EXERCISE DETAILS:
All records below are to be duplicated exactly, with every picture excluded.

■ ■ ■ ■ ■ ■ ■

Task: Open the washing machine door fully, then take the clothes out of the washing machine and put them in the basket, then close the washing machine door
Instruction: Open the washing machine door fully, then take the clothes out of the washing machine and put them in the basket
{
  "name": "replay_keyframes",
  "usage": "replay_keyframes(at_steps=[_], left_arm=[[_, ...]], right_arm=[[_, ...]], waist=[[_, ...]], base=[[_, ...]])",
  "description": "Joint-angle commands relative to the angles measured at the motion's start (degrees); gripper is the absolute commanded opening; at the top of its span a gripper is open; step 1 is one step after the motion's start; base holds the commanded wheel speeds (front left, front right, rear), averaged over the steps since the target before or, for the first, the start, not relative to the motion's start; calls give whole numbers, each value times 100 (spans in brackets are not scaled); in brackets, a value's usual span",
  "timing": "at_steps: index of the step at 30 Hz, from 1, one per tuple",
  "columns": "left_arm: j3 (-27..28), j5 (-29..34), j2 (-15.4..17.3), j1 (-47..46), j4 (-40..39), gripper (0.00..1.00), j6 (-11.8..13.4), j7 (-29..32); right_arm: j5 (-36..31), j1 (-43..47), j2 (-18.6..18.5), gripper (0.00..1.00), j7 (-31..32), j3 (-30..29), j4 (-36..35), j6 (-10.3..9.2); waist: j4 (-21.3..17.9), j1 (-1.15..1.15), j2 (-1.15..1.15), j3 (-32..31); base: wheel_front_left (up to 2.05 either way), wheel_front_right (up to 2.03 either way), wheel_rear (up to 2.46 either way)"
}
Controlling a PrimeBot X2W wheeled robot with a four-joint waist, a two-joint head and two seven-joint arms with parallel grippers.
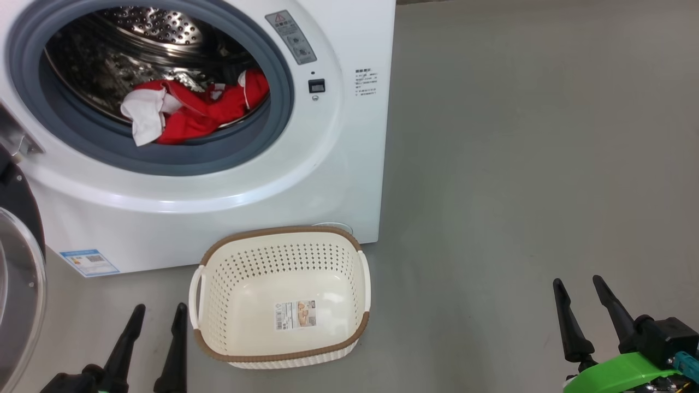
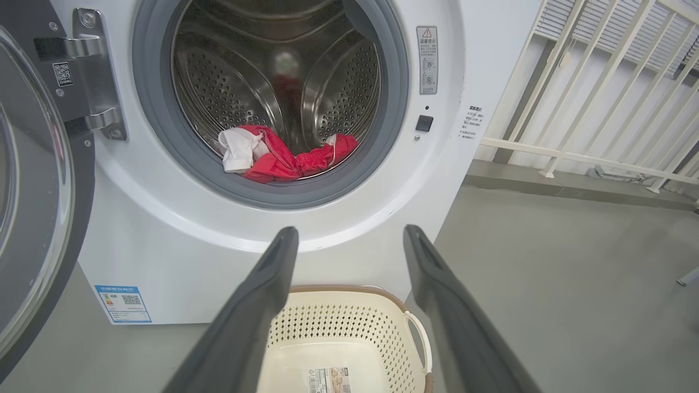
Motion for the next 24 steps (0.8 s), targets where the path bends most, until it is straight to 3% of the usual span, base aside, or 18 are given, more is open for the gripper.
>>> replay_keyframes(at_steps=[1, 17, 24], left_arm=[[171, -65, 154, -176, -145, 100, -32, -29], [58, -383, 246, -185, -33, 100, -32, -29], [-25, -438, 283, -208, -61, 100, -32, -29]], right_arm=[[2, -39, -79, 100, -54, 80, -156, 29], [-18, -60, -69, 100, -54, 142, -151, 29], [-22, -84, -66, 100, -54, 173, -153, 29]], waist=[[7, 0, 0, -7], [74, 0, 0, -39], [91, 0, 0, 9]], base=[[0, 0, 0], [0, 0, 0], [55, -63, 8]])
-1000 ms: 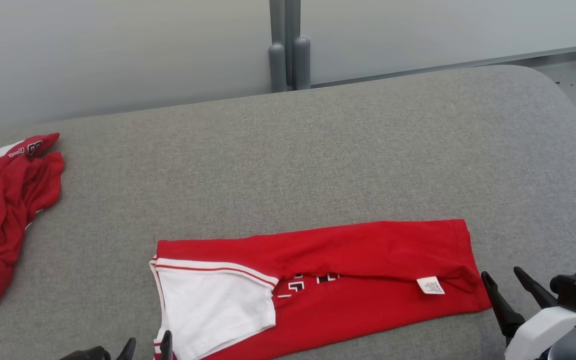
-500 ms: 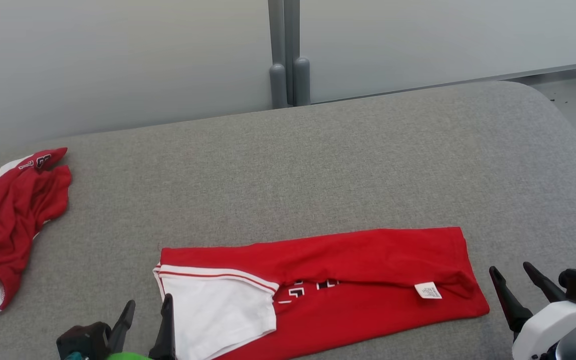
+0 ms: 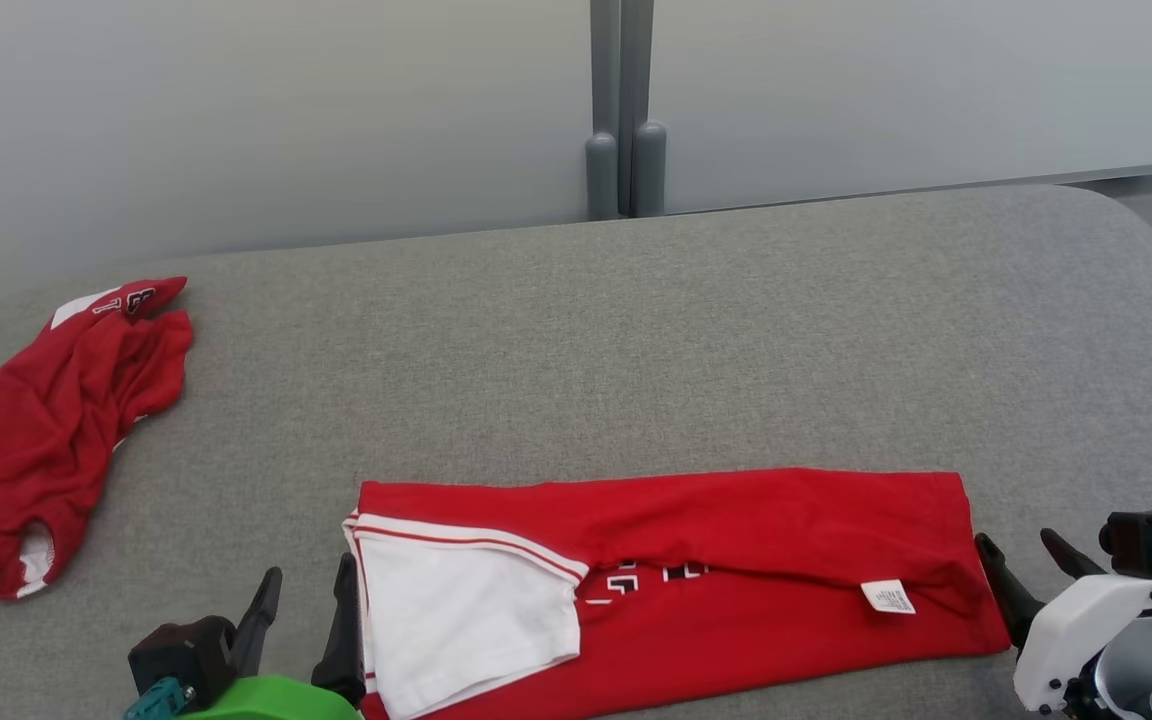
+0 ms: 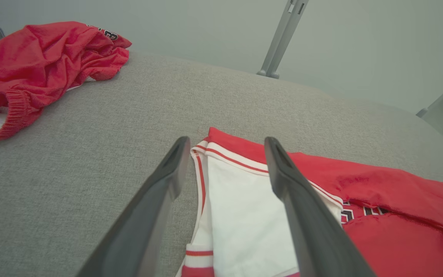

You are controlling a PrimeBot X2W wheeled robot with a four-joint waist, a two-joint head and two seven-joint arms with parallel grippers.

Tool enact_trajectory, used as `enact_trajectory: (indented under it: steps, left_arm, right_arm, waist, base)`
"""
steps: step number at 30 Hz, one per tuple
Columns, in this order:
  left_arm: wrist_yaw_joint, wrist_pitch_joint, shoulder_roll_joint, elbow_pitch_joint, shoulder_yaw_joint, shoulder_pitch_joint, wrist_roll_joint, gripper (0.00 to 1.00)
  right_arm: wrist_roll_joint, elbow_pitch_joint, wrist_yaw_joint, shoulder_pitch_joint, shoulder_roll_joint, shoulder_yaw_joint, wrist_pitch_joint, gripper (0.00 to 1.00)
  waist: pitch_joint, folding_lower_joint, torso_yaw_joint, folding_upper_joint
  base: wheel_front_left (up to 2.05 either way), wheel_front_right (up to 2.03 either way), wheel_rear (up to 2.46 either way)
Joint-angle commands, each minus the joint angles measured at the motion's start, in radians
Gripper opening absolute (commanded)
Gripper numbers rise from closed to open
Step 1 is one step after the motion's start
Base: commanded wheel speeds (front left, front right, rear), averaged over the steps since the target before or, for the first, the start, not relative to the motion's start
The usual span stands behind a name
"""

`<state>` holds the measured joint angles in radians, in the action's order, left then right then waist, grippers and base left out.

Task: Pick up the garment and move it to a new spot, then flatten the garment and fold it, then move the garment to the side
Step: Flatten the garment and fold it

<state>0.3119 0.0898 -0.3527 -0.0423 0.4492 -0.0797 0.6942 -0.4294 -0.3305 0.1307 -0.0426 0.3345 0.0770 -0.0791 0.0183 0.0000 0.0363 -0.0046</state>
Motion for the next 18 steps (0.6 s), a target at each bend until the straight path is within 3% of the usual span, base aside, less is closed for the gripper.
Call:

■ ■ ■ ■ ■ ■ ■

TASK OUTPUT:
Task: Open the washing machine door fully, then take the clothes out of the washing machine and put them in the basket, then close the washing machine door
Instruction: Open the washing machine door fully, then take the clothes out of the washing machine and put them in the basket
{
  "name": "replay_keyframes",
  "usage": "replay_keyframes(at_steps=[_], left_arm=[[_, ...]], right_arm=[[_, ...]], waist=[[_, ...]], base=[[_, ...]])",
  "description": "Joint-angle commands relative to the angles measured at the motion's start (degrees); gripper is the absolute commanded opening; at the top of its span a gripper is open; step 1 is one step after the motion's start; base holds the commanded wheel speeds (front left, front right, rear), averaged over the steps since the target before or, for the first, the start, not relative to the motion's start; calls give whole numbers, each value times 100 (spans in brackets are not scaled); in brackets, a value's usual span",
  "timing": "at_steps: index of the step at 30 Hz, from 1, one per tuple",
  "columns": "left_arm: j3 (-27..28), j5 (-29..34), j2 (-15.4..17.3), j1 (-47..46), j4 (-40..39), gripper (0.00..1.00), j6 (-11.8..13.4), j7 (-29..32); right_arm: j5 (-36..31), j1 (-43..47), j2 (-18.6..18.5), gripper (0.00..1.00), j7 (-31..32), j3 (-30..29), j4 (-36..35), j6 (-10.3..9.2); waist: j4 (-21.3..17.9), j1 (-1.15..1.15), j2 (-1.15..1.15), j3 (-32..31); base: wheel_front_left (up to 2.05 either way), wheel_front_right (up to 2.03 either way), wheel_rear (up to 2.46 either way)"
}
Controlling a PrimeBot X2W wheeled robot with a four-joint waist, a two-joint head and two seven-joint arms with parallel grippers.
Motion for the next 24 steps (0.8 s), targets where the path bends most, until it is straight to 3% of the usual span, base aside, or 18 are given, more is open for the gripper.
>>> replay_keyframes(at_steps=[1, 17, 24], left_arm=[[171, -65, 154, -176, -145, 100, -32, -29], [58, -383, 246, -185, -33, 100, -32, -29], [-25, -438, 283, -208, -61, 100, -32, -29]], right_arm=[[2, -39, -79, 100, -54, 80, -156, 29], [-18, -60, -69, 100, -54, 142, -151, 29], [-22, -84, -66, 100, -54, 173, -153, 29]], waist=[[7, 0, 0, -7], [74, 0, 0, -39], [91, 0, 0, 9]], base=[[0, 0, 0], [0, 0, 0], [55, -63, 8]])
-1000 ms: 
-500 ms: 
+0 ms: 
+0 ms: 

You are controlling a PrimeBot X2W wheeled robot with a four-joint waist, a two-joint head and two seven-joint arms with parallel grippers.

Tool enact_trajectory, used as `enact_trajectory: (indented under it: steps, left_arm, right_arm, waist, base)`
"""
steps: step number at 30 Hz, one per tuple
Columns, in this order:
  left_arm: wrist_yaw_joint, wrist_pitch_joint, shoulder_roll_joint, elbow_pitch_joint, shoulder_yaw_joint, shoulder_pitch_joint, wrist_roll_joint, gripper (0.00 to 1.00)
  right_arm: wrist_roll_joint, elbow_pitch_joint, wrist_yaw_joint, shoulder_pitch_joint, shoulder_roll_joint, shoulder_yaw_joint, wrist_pitch_joint, gripper (0.00 to 1.00)
  waist: pitch_joint, folding_lower_joint, torso_yaw_joint, folding_upper_joint
  base: wheel_front_left (up to 2.05 either way), wheel_front_right (up to 2.03 either way), wheel_rear (up to 2.46 either way)
Joint-angle commands, each minus the joint angles measured at the motion's start, in radians
Gripper opening absolute (commanded)
Gripper numbers rise from closed to open
Step 1 is one step after the motion's start
Base: commanded wheel speeds (front left, front right, rear), averaged over the steps since the target before or, for the first, the start, not relative to the motion's start
The usual span stands behind a name
"""

`<state>` holds the measured joint angles in radians, in the action's order, left then right then waist, grippers and base left out.

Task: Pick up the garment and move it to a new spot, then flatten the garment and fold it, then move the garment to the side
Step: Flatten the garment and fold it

<state>0.3119 0.0898 -0.3527 -0.0423 0.4492 -0.0797 0.6942 -0.4294 -0.3305 0.1307 -0.0426 0.3345 0.0770 -0.0791 0.0183 0.0000 0.0363 -0.0046</state>
Motion for the next 18 steps (0.6 s), a target at each bend until the straight path is within 3% of the usual span, base aside, less is closed for the gripper.
Call:

That is the complete answer.